Korematsu S, Kobayashi O, Fukushima N, Sawaguchi H, Ishihara T, Izumi T, Ogawa T, Nonaka I
Department of Pediatrics, Oita Medical University.
No To Hattatsu. 1995 Jul;27(4):309-14.
A patient with non-Fukuyama type merosin-positive congenital muscular dystrophy (nonFCMD) who had severe muscle weakness leading to early death was reported. He was the first product of epileptic mother who had been placed on phenobarbital and phenytoin. The patient had severe respiratory failure and muscle weakness at the neonatal period, and died at 4 months of age. Multiple joint contractures were also noted at birth. Serum creatine kinase was within normal limits (123 IU/l). Electromyography showed a myogenic pattern. Brain computed tomographic (CT) scan and magnetic resonance imaging (MRI) were normal without white matter lucency or pachygyria. Muscle biopsy revealed dystrophic changes and type 2C fiber predominance. Dystrophin, dystrophin-associated glycoproteins and merosin were all positively demonstrated. Although patients with merosin-positive nonFCMD have relatively mild clinical course, our patient had severe muscle weakness with fatal outcome. Defect in muscle fiber maturation and differentiation, such as an increase of undifferentiated type 2C fibers, may be a major factor to influence muscle symptoms in non FCMD.

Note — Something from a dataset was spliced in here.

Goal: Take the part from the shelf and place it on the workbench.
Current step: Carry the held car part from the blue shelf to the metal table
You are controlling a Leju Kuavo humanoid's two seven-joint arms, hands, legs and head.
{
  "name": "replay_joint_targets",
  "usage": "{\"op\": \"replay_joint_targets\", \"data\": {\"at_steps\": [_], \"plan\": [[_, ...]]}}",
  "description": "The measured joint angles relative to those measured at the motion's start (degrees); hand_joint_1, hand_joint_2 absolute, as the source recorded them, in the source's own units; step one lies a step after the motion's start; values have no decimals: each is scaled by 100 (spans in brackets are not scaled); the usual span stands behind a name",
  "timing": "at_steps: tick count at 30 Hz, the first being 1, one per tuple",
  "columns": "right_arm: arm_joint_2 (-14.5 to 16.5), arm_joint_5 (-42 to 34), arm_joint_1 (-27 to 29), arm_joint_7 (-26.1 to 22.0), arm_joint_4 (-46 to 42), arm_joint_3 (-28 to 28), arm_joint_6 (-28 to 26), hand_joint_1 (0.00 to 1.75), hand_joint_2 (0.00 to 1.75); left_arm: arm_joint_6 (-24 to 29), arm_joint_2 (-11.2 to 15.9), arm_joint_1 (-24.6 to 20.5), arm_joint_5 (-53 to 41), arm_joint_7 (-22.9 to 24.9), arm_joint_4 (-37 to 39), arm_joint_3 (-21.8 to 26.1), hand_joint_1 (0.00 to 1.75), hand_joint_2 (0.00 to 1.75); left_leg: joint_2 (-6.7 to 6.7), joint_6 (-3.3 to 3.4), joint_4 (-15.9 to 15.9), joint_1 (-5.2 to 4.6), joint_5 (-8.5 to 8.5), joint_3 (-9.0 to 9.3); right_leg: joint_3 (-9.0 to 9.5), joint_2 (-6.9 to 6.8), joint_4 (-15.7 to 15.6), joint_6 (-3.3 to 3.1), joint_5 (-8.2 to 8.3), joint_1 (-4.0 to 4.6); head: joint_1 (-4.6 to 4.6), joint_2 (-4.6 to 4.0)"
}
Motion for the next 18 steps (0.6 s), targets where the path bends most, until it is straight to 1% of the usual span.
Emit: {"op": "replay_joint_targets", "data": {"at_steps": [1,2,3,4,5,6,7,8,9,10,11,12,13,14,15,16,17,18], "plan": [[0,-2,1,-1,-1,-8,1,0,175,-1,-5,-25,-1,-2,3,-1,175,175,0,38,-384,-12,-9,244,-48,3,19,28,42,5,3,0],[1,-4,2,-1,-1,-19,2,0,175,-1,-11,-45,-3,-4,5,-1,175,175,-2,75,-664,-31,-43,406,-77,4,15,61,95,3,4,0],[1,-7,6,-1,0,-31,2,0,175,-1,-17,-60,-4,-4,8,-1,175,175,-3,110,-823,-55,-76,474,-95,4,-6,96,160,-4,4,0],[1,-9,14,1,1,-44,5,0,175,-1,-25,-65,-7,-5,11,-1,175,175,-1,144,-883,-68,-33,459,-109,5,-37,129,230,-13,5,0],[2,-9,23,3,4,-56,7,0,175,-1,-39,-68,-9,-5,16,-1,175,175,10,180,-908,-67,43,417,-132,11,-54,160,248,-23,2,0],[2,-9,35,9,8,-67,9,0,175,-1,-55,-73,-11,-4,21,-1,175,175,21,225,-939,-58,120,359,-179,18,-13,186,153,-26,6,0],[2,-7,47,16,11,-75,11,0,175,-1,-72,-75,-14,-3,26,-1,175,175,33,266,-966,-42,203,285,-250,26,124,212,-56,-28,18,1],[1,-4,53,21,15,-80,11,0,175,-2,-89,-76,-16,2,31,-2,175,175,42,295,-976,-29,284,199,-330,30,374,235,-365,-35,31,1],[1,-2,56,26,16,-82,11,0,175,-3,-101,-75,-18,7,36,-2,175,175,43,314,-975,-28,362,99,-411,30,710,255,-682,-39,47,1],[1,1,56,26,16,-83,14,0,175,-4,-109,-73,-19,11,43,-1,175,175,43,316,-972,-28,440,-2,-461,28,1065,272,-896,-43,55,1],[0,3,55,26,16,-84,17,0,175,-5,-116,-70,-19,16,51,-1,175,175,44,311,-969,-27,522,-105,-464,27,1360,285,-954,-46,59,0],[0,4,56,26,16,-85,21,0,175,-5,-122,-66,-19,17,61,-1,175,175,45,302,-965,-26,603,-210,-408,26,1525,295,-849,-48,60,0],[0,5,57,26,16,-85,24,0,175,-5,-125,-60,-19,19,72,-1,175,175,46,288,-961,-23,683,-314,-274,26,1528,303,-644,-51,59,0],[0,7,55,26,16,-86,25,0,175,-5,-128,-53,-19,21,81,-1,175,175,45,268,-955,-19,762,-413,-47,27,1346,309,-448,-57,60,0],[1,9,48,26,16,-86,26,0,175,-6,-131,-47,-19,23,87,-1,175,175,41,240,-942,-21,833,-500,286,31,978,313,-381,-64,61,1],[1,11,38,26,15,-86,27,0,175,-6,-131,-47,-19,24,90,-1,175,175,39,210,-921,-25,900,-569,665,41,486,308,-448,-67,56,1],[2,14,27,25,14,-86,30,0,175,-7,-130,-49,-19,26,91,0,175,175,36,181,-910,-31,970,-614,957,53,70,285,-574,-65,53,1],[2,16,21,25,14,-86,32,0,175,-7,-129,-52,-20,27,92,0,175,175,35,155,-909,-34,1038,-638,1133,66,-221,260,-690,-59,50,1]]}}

报道了一名患有非福山型肌纤蛋白阳性先天性肌营养不良(nonFCMD)的患者,该患者因严重肌无力导致早期死亡。他是一名癫痫母亲的头胎,其母亲曾服用苯巴比妥和苯妥英钠。该患者在新生儿期即出现严重呼吸衰竭和肌无力,并于4个月大时死亡。出生时还发现有多处关节挛缩。血清肌酸激酶在正常范围内(123 IU/l)。肌电图显示为肌源性模式。脑部计算机断层扫描(CT)和磁共振成像(MRI)均正常,无白质透亮或巨脑回。肌肉活检显示有营养不良性改变且2C型纤维占优势。抗肌萎缩蛋白、抗肌萎缩蛋白相关糖蛋白和肌纤蛋白均呈阳性表达。尽管肌纤蛋白阳性的nonFCMD患者临床病程相对较轻,但我们的这名患者却出现了严重肌无力并导致致命后果。肌纤维成熟和分化缺陷,如未分化的2C型纤维增加,可能是影响nonFCMD肌肉症状的主要因素。